A cleaner demolition scheduling methodology considering dust dispersion: A case study for a post-earthquake region

Abstract

In the present century, pollution is a primary concern for billions, prompting governments to advocate cleaner ways of production. Demolition activity is often an indispensable solution for structures that have completed their economic life. However, there are no regulations for the scheduling of demolition, except those related to the method of demolition and ensuring worker safety. Older buildings incorporate hazardous materials, such as asbestos, silica, and lead. These materials not only carry inherent risks, but high levels of aerosols in the air also adversely affect health. In this study, a demolition scheduling method is proposed, considering the dust dispersion. This research is pioneering, providing a structured demolition schedule to minimize the impact on both humans and the environment. In the methodology, a dispersion model is used to calculate the region exposed to dust and the concentration distribution throughout that area. In addition to the dust effect map, a vulnerability map is created using Analytical Hierarchy Process (AHP), aiding in determining interrelations between vulnerable sites.
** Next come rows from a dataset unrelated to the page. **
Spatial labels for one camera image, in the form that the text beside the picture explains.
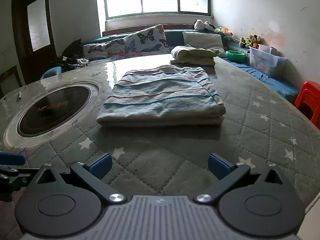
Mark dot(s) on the long butterfly print cushion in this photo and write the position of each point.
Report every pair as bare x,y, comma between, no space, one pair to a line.
104,50

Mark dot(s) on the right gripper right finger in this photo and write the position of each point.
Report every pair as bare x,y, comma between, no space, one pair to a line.
219,166

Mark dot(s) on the round induction cooktop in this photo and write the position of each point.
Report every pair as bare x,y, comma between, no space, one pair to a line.
49,115

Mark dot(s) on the butterfly print pillow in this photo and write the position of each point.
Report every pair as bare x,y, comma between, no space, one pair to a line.
150,41

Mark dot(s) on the clear plastic storage box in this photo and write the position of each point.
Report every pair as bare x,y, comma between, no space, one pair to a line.
269,64

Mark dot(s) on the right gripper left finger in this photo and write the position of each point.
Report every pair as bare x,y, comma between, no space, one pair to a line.
100,166

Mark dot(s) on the folded cream yellow garment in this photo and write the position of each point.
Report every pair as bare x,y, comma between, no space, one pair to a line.
195,56

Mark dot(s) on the small plush toys group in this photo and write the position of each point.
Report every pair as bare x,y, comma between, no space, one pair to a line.
250,41

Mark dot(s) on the white grey pillow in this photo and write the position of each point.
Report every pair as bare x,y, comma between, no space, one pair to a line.
203,40

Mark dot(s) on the green plastic bowl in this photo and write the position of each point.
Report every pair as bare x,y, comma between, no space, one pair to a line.
235,56

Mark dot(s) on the orange green plush toy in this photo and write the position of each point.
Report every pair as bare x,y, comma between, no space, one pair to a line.
224,31

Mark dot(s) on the red plastic stool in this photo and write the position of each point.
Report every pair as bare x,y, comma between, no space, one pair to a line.
308,101

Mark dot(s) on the black bag on bench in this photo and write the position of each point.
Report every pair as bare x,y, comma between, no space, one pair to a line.
72,53

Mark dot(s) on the dark wooden door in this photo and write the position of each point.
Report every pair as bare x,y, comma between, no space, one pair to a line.
33,37

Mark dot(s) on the blue striped sweater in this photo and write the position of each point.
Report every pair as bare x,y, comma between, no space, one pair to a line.
164,96

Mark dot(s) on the blue chair back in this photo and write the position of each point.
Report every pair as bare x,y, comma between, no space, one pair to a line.
52,72

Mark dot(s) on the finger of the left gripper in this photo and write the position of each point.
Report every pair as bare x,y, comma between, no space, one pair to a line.
12,159

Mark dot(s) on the blue bench cushion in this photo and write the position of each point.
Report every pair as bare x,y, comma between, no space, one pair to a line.
286,89

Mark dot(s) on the white plush toy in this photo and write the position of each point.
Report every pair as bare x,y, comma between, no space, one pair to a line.
199,25

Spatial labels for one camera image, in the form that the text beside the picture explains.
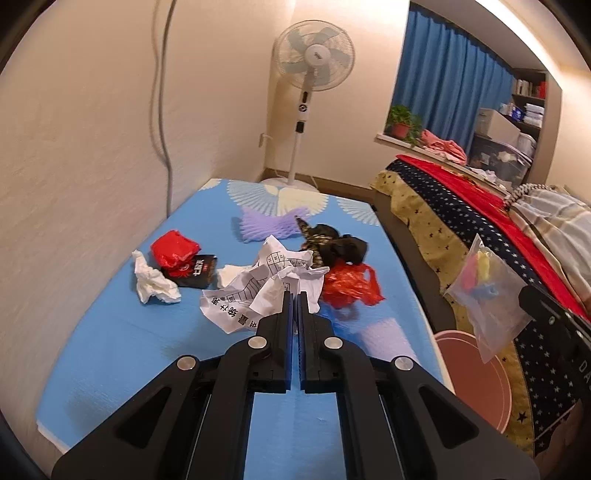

Thus, the dust effect map is derived by considering both dust exposure and the vulnerability map. The region affected by dust and the concentration of dust vary based on wind characteristics. By knowing the dust effect maps for the site (or all subsites) during specified time periods, a schedule can be defined. As a case study, schedules causing the absolute minimum and optimum dust effect rates are established for Kahramanmaras,, , , T & uuml;rkiye which recently experienced a devastating earthquake. The findings of the case study show that the dust effect on humans and the environment is significantly reduced. Consequently, by adhering to the proposed scheduling plan, human exposure to demolition dust is minimized, resulting in reduced medical expenses even without increasing the cost of the demolition.